Applying HRO and resilience engineering to construction: Barriers and opportunities

High reliability organising (HRO) and resilience engineering (RE) have emerged as key concepts in safety management which promise a move away from bureaucracy and a means to manage safety without sacrificing performance. However, attempts to apply these ideas outside the ultra-safe sectors within which they developed have so far been limited. This paper uses the construction industry as a test case to explore the applicability of HRO and RE in a less highly regulated context. Through this discussion the research gaps are highlighted which have prevented the expansion of these new approaches into new sectors. The project-based nature, transient workforce, widespread outsourcing of labour and financial pressure of the construction sector limit opportunities for investment in employees and learning from experience; hence, developing principles advocated by HRO and RE such as management commitment, sensitivity to the frontline, prioritisation of safety, empowerment of employees, and a just culture presents a significant challenge.

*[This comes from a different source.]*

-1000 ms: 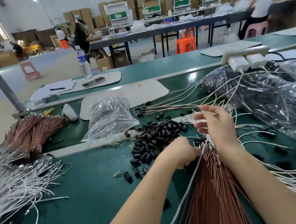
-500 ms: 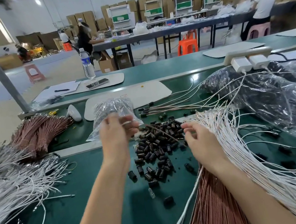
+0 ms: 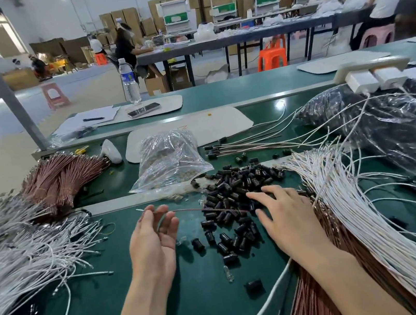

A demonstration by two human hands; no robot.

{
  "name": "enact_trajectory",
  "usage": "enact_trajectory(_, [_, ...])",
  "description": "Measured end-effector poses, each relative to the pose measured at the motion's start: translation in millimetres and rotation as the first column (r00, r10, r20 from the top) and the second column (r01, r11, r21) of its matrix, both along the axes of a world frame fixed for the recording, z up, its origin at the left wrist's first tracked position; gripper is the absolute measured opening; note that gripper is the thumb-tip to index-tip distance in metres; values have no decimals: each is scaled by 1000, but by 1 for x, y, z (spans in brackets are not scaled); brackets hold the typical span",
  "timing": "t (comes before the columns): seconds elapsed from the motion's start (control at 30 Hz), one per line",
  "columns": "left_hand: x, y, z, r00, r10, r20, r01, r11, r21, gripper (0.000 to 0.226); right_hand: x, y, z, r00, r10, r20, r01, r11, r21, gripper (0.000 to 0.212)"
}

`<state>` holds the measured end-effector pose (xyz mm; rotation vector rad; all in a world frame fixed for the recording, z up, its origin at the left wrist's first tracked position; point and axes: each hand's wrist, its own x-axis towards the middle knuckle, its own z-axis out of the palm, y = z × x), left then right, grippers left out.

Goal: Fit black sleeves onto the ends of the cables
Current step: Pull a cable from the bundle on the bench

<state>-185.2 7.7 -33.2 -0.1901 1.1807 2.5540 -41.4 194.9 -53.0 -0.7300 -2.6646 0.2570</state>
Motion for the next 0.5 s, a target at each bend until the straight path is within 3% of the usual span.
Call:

In spite of these barriers, there are also opportunities to be considered for construction to incorporate aspects of HRO and RE at an employee-centred level rather than organisational: Aspects of mindfulness and imagination; RE’s progressive understanding of accidents; and its holistic approach to cultivating resilience. It is argued that these opportunities offer a useful perspective for reframing safety debates in construction. The paper concludes with a research agenda which puts forward the need to extend and adapt aspects of HRO and RE in order to tackle some of the key characteristics of construction, namely subcontractor networks and temporary projects.